Tras su Resurrección, Jesús envía a sus discípulos, diciéndoles: “Id, pues, y haced discípulos a todos los pueblos, bautizándolos en el nombre del Padre y del Hijo y del Espíritu Santo”. No es una orden fácil: “discípulos a todos los pueblos”. Nosotros estamos entre ellos. Y bautizarlos a todos “en el nombre del Padre y del Hijo y del Espíritu Santo”.
La Iglesia lo hace así desde entonces: cualquier otra fórmula o redacción no sería válida. Bautizar es sumergir, ser lavado, participar en la vida y muerte de Cristo. Cuando Santiago y Juan pidieron a Nuestro Señor los primeros puestos en su reino, pensando que iba a instaurar uno terrenal y político, Jesús respondió con estas misteriosas palabras: “¿Podéis beber el cáliz que yo he de beber, o bautizaros con el bautismo con que yo me voy a bautizar?” (Mc 10, 38). Aquí, por “bautismo”, Jesús entiende su pasión y muerte. En otras palabras: “Así como yo me sumerjo en las profundidades del sufrimiento humano, ¿estás dispuesto a sumergirte tú también? ¿Estás dispuesto a compartir mi bautismo, mi sufrimiento, mi muerte?”.
Cuando nos bautizamos en el nombre del Padre, del Hijo y del Espíritu Santo, también entramos en la vida de la Trinidad. Cuando bautizamos a un bebé -o a un adulto- y lo sumergimos en el agua o vertemos agua sobre la cabeza del niño, estamos sumergiendo a ese niño en la propia vida de la Trinidad, podríamos decir que estamos vertiendo la Trinidad sobre y en ese niño.

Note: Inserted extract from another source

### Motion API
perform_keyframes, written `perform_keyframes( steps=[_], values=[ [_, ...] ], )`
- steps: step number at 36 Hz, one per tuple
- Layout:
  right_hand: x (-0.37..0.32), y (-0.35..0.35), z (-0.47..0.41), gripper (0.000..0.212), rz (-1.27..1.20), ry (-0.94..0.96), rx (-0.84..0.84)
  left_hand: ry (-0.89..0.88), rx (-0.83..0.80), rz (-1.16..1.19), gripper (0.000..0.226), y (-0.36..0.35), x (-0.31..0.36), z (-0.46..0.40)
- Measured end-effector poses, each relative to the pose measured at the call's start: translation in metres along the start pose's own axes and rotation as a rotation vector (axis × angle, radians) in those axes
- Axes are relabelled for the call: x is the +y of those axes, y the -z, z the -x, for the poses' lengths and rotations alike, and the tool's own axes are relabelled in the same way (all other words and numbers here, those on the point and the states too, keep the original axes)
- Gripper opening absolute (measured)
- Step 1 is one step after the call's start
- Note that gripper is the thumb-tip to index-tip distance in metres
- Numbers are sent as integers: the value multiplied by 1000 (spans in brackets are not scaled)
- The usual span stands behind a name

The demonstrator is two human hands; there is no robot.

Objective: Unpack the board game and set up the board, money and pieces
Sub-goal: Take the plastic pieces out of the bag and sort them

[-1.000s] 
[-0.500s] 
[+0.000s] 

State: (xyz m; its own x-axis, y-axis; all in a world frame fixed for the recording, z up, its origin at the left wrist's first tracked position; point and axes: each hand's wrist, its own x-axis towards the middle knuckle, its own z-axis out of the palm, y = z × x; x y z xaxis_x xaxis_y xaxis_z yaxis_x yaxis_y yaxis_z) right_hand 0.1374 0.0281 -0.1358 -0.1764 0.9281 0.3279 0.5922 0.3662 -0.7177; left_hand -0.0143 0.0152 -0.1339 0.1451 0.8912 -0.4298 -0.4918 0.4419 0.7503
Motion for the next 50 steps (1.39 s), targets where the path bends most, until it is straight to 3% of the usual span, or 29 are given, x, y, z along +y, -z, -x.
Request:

El misterio de la Trinidad nos abre al misterio de la vida interior de Dios, que está claramente más allá de nuestra comprensión. Si pudiéramos comprender a Dios, no sería Dios. Dios es por definición infinito, y nosotros somos finitos. Siempre hay algo más por descubrir. Como escribió santa Catalina de Siena en el siglo XIV: “Eres un misterio tan profundo como el mar, en el que cuanto más busco, más encuentro; y cuanto más encuentro, más busco”.
Orar es como zambullirse en Dios, en la vida divina. No necesitamos oxígeno, o mejor dicho, la fe es nuestro oxígeno y los ángeles y los santos nos guían. El mar es a la vez oscuro y lleno de luz y no hay peligro de ahogarse. Se nos ofrece la oportunidad de sumergirnos en una forma de vida superior. Necesitamos conocer individualmente a cada persona de la Trinidad. Podemos rezar a Dios en general, como Dios, pero nuestra relación con Dios será más profunda tratando con cada persona. Y hagamos todo lo posible por sumergir, zambullir, a los demás en la vida de la Trinidad a través de nuestro testimonio. Ahora somos enviados a hacer discípulos de todas las naciones, empezando por la nuestra.